Adults create retreats by shoveling sand and gravel with their snouts, forming a cavity beneath cover objects. Sometimes, gravel is picked up in the mouth and moved to the periphery of the retreat. Entrances to these retreats face downstream. Females, and to a lesser extent males, actively defend their retreats from intruders. Threat displays include flaring and pulsating the gills and curling the upper lip. Intruders which do not flee after this display are attacked and bitten, usually on the end of the tail.

==Reproduction==
Males have sperm in the vasa deferentia from November through May, and females have been found with this sperm from December through May. Females move to nesting sites beneath fast-moving current during the spring. They lay eggs under rocks or woody debris. Oviposition occurs in April and May, corresponding to the time when ovarian eggs reach their maximum size. Eggs are 8–9 mm in diameter and attach to the substrate by a blunt stalk. Larvae hatch around June and reach sexual maturity at 5.5 to 6.5 years old.

===Courtship===
A pair of Neuse River waterdogs crawl slowly, with the male trailing the female by 2–4 cm. The male positions his snout behind the rear legs of the female when she stops. The female has her gills flared, while the male has his close to the neck. The male then moves across her body at the base of her tail. Once parallel, the male begins to stroke the female with his chin. This stroking begins at the top of the head, moves roughly halfway down the female and back to the head. The female then raises her head each time the male's chin contacts her neck or head. This sequence repeats many times over a period of roughly 18 minutes. The male then circles the female in a clockwise direction while maintaining contact with her. After several slow circles are made, the males moves parallel to the female and places his limbs over her back. The pair remains in this position for 30 minutes and retreats.

==Diet and feeding==
Adults feed from the mouths of their retreats or move about in search of prey at night. Olfaction and sight play important roles in locating food. Animals are active away from cover at night, and also during raised water levels and increased turbidity. Individuals are inactive when stream temperatures exceed 18 °C.

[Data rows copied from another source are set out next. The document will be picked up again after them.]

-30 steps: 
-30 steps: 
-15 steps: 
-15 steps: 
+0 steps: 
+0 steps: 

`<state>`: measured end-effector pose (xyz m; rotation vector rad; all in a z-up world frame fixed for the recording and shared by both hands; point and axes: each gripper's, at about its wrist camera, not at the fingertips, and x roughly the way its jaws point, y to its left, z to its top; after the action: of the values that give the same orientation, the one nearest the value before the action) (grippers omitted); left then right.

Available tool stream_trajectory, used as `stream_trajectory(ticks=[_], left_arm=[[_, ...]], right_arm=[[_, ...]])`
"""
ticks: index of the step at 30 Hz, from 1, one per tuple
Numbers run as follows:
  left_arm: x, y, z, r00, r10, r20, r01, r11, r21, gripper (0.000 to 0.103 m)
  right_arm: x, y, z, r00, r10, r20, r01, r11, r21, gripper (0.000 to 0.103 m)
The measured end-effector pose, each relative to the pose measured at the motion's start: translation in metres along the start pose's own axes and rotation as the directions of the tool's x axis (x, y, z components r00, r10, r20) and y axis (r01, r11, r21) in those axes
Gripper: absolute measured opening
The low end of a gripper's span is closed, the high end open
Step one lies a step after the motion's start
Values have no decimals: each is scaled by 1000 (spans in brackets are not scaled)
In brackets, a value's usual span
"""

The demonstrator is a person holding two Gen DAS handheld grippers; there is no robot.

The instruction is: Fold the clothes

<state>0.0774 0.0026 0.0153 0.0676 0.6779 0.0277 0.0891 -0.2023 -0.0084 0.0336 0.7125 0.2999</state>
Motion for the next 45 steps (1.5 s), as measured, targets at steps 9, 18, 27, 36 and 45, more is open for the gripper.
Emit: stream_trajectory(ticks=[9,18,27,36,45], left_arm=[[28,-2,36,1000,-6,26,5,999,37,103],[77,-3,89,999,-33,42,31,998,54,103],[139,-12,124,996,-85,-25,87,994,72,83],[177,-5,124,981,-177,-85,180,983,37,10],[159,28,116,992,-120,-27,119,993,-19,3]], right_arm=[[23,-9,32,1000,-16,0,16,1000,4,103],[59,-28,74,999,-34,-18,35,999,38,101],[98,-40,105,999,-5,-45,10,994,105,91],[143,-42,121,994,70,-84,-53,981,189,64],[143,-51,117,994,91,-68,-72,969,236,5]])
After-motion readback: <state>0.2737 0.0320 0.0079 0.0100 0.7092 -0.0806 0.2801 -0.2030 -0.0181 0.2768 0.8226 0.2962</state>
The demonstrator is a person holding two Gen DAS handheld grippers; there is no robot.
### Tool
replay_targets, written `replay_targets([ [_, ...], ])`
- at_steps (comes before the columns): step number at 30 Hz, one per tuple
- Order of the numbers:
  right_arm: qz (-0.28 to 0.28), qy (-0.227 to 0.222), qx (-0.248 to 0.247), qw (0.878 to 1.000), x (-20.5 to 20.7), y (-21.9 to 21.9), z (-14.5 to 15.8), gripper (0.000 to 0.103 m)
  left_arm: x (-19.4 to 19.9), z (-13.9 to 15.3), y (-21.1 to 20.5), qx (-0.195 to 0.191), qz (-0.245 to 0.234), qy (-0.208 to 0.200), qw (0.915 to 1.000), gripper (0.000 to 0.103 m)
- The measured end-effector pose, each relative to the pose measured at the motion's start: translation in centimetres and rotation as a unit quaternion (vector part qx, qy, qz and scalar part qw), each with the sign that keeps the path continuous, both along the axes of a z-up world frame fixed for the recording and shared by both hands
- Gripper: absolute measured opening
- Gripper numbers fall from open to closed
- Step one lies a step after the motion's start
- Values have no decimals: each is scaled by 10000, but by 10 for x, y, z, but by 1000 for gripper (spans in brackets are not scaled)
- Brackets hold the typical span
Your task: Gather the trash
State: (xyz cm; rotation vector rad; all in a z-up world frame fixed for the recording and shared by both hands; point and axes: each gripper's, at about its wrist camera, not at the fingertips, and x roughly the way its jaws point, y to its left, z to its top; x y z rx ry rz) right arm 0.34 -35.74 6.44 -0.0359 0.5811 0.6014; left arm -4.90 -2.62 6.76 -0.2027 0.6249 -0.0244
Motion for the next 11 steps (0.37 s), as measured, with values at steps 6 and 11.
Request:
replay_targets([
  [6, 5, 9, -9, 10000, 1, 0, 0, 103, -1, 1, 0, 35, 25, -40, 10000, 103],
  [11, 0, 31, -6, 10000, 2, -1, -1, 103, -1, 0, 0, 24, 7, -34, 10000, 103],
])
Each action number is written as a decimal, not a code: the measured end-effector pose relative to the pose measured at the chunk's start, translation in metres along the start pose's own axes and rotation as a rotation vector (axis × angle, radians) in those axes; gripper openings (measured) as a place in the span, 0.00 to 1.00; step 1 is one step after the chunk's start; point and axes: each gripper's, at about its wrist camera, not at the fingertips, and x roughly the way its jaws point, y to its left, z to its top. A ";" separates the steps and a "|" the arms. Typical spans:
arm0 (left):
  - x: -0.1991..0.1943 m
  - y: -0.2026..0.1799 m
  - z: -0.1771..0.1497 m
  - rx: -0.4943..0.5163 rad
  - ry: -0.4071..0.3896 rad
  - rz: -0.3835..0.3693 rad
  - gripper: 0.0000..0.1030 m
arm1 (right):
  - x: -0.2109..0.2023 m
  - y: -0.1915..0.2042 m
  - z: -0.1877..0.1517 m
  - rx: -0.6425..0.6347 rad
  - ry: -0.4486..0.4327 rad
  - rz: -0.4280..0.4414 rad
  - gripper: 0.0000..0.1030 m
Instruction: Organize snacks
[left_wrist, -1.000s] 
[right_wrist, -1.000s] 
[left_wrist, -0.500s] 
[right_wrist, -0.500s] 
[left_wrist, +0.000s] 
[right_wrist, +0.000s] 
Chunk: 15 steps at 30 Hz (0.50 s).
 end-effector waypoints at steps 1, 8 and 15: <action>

Adults mainly prey on snails, earthworms, isopods, amphipods, mayflies, stoneflies, caddisflies, true flies, and fish. Other prey include: slugs, leeches, spiders, crayfish, centipedes, millipedes, odonates, hellgrammites, beetles, caterpillars, and salamanders. Prey of larvae are mainly ostracods, copepods, mayflies, true flies, and beetles. Other prey items of larva include: earthworms, caldocerans, isopods, amphipods, collembolans, odonates, and stoneflies along with other insects.

==Predation==
Mainly preyed on by fish, Neuse River waterdogs produce chemical defenses to ward off these predators.

==Conservation==
While the Neuse River waterdog is overall ranked of least concern by the International Union for Conservation of Nature, they are assessed as having a decreasing population trend. Predominant threats to the species are habitat degradation and destruction due to agricultural pollution, development and humans' modification of streams by channelization and impoundment. The U.S. Fish and Wildlife Service declared the Neuse River waterdog a federally threatened species under the Endangered Species Act of 1973 in 2021, with designation of critical habitat. The Neuse River basin has lost about 40% of its historical distribution, while the Tar-Pamlico basin has lost about 30% due to development and drought.